The stunning, highly-perfumed Easter lily is a mainstay of the spring holiday season. In the next week an estimated 12 million Easter lilies will be sold across North America. The pure white flowers have a mythical history that goes back beyond the beginning of Christianity.
The ancient Greeks believed their god Juno was nursing her son Hercules when drops of milk fell to Earth and became white lilies. Christian tradition says that as Christ walked through the Garden of Gethsemane, drops of his sweat fell to the ground and became lilies.
The Virgin Mary is also associated with lilies and she is shown in some medieval paintings receiving pure white lilies from the angel Gabriel. In addition, the flowers are said to have grown at the mouth of the Virgin Mary’s own tomb. Eve is also remembered with lilies. When she left the Garden of Eden, Eve wept at her loss and her teardrops became lilies.

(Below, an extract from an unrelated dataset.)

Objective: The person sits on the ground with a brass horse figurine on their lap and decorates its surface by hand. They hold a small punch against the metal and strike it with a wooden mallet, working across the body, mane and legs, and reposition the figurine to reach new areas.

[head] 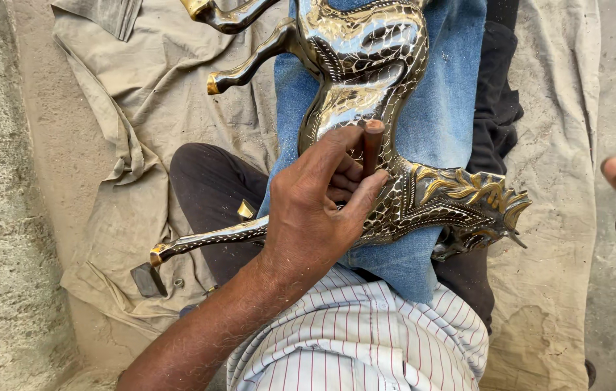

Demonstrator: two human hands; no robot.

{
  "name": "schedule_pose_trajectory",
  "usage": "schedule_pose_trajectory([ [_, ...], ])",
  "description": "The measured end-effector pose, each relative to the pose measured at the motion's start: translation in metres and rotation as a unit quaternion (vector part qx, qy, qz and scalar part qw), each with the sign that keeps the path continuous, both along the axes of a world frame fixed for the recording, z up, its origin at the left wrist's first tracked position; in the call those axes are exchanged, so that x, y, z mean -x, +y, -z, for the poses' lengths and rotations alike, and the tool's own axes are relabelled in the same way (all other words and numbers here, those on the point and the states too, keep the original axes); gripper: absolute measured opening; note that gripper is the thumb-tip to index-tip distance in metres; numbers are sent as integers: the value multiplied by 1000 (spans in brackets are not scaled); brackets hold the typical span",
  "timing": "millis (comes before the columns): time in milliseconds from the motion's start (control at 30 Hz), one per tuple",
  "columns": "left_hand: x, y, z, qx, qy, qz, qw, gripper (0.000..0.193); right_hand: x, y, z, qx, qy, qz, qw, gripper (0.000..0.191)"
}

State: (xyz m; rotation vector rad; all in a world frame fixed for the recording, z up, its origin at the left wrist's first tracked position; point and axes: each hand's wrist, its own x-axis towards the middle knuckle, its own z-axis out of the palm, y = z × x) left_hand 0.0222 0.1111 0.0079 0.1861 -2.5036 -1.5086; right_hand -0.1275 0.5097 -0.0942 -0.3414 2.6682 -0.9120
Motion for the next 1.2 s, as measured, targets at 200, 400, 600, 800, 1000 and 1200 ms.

All these legends speak to the pure beauty of Lilium longiflorum, but strangely, the lily we have come to think of as an Easter lily is not a native of the Middle East, but instead has its roots in Japan.
Easter lilies were brought to England from Japan in the late 1700s. For most of the next century the British sold the world its Easter lilies from farms in Bermuda. In 1898 a virus attacked the Bermuda lily plants and production was moved to Japan.
The story diverges slightly at this point, because in 1919, an American soldier named Louis Houghton brought a suitcase full of lily bulbs home to Oregon. He gave the bulbs to farming friends, but the plants were not widely grown for resale in the United States until after the bombing of Pearl Harbor.
Soon after war was declared on Japan, a kind of frenzy took over the farmers on the Oregon coast. The lilies were called “white gold” and in the next few years some 1,200 farmers tried growing them. The number of speculators soon dwindled however, because growing Easter lilies is very labour intensive.
Just 10 Easter-lily-growing farmers remain on a 12-mile spit of land between the redwood trees and the California-Oregon coast. The region is now known as the Easter-lily capital of the world.
The three most common Easter lily cultivars are Nellie Whites, Ace or Snow Whites. It takes three years for the bulbs to grow big enough to produce a marketable flower. If they do start to bloom before they are three years old, the flower buds are picked off.
In each of those three growing years the bulbs must be dug up, searched for bulblets, which could produce new plants, and then replanted. The California Farm Bureau website estimates the bulbs are handled some 40 times before they finally reach the point of sale at Easter time.
Jim Hole of the Enjoy Centre said these lilies are the most difficult-to-manage crop that he has in his greenhouse because the date for Easter varies every year between March 24 and April 24. The flowers must be timed to open precisely two days before Easter. Just one day later and the wholesalers might as well turn their remaining lilies to compost, because they are no longer salable. In contrast, the poinsettia selling period is four to six weeks long.
“We have to keep the lilies cool, then warm them up, and cover them and do a whole range of activities to get them opening exactly on the weekend of Easter. And every year, the timing is different,” Hole said.
Easter lilies are not hardy here and getting them to flower again is a tricky business.
“This winter might have been the exception because we had so much snow. If you had tried to over-winter them this year, you might have had success with the snow cover, but it’s a lot of work,” Hole said.
One way to get an Easter lily to stay in bloom longer is to remove the stamens and pistils. Removing the orange pollen-laden stamens also helps the flowers to stay pure white.
Those sexy looking stamens and pistils were apparently of some concern in Victorian times too. The Victorians are said to have removed the stamens and pistils so they wouldn’t be concerned with sexuality issues or with impure thoughts when they attended their Easter morning church services.
Finally, Easter lilies are not considered edible and they can be extremely toxic to cats. Don’t let your cat chew the leaves, or it could suffer from kidney failure.